Dormir dans la même pièce qu'un ronfleur, ce n'était pas du tout le pied pour le sommeil léger d'Owen. La veille, ils s'étaient tous couchés à cinq heures de l'après-midi, car il faisait déjà sombre dehors et il n'y avait rien à faire après la livraison à laquelle avait participé Basile et Nathan seuls. Maya avait refusé toute alimentation, encore sous l'effet du SLK, Rael et elle s'étaient disputé à propos de sa situation. Owen était donc allé s'enfermer dans les dépendances pour étudier les échantillons de sang de Maya, Hakim qui l'avait accompagné et lui-même.
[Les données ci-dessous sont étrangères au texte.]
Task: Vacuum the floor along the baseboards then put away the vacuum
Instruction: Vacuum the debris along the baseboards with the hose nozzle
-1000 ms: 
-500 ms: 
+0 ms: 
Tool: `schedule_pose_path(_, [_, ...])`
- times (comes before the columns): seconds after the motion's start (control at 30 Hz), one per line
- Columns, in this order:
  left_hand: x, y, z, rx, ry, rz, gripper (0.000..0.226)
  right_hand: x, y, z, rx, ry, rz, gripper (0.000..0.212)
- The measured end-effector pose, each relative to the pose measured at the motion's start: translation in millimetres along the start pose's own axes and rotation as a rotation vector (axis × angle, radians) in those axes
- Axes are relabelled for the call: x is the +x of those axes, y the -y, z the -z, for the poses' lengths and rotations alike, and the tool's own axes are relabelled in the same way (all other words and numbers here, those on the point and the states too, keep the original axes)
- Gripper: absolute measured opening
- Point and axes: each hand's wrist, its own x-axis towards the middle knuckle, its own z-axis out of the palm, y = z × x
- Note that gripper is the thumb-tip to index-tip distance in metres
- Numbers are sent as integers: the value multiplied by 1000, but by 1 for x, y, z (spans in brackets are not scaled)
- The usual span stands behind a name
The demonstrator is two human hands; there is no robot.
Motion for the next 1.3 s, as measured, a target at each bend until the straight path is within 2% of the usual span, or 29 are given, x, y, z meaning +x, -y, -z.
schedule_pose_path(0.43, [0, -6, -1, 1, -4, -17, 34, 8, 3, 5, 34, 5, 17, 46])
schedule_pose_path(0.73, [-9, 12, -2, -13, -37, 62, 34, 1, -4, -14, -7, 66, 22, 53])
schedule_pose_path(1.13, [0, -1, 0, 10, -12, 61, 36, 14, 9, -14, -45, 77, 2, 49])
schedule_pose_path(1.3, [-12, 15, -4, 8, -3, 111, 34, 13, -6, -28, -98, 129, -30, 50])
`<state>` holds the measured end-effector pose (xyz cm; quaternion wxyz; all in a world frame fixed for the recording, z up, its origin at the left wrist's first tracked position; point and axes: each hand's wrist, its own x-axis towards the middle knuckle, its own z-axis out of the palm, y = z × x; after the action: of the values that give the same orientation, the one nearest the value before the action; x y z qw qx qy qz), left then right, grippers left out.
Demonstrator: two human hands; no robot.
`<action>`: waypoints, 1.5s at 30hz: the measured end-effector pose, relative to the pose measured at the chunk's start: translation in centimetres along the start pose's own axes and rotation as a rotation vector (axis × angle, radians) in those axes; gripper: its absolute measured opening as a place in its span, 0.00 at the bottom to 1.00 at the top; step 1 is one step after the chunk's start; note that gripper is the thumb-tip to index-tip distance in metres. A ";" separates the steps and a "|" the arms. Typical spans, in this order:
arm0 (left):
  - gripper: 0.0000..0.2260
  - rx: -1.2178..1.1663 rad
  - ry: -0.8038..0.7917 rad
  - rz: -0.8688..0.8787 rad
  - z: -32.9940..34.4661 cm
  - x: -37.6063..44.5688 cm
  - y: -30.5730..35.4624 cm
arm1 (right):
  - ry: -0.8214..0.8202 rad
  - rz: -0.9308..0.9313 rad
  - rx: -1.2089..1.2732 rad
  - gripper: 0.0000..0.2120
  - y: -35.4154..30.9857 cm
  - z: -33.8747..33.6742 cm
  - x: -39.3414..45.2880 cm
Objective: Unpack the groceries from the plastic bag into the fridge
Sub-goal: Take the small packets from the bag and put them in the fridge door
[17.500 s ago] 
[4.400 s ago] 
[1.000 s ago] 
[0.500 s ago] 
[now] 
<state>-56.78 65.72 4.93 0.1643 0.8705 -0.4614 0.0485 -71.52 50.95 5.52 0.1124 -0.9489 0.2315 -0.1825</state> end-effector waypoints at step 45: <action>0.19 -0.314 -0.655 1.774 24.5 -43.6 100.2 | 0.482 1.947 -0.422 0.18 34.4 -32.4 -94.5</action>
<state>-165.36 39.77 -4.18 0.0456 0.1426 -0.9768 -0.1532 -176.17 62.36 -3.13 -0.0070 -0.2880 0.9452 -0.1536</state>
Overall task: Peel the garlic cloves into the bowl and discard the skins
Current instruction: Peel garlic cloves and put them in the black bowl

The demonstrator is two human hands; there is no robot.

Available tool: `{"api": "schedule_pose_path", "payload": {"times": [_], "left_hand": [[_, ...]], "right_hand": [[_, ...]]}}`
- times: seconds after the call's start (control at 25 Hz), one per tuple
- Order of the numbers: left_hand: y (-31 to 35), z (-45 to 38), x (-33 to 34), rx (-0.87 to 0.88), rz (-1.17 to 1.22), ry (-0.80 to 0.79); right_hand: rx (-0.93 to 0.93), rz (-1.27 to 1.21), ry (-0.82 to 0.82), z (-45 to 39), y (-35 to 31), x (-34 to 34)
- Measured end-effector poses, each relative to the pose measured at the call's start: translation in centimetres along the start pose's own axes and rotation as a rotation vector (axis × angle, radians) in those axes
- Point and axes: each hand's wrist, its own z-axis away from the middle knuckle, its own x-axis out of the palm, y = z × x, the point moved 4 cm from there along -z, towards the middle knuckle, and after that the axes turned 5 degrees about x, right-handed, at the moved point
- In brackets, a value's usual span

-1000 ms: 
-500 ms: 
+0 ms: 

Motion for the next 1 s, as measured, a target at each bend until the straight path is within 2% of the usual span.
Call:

Il manquait cruellement de matériel, aussi n'avait-il seulement pu prendre quelques gouttes de chaque à l'aide d'une aiguille et remarquer la différence de couleur. Son sang à lui, le témoin, était d'une couleur relativement normale, celui de Hakim, bien qu'un peu plus brun était parfaitement naturel. Pas très étonnant, il savait que la prise de SLK provoquait des effets sur l'organisme d'une manière ou d'une autre.

Celui de Maya en revanche, avait des hématies d'un noir assez intriguant. En y pensant, Owen trouvait tout chez cette fille intriguant. Il venait de la rencontrer, mais ses grands yeux bleu-gris lunaires, son air légèrement hautain et bien mature pour son âge peu avancé la rendait bien plus vieille qu'elle ne l'était. Il lui aurait donné pas moins de vingt ans, et il avait appris qu'elle venait d'en prendre dix-sept. Peut-être ce vieillissement physique était également dû au SLK?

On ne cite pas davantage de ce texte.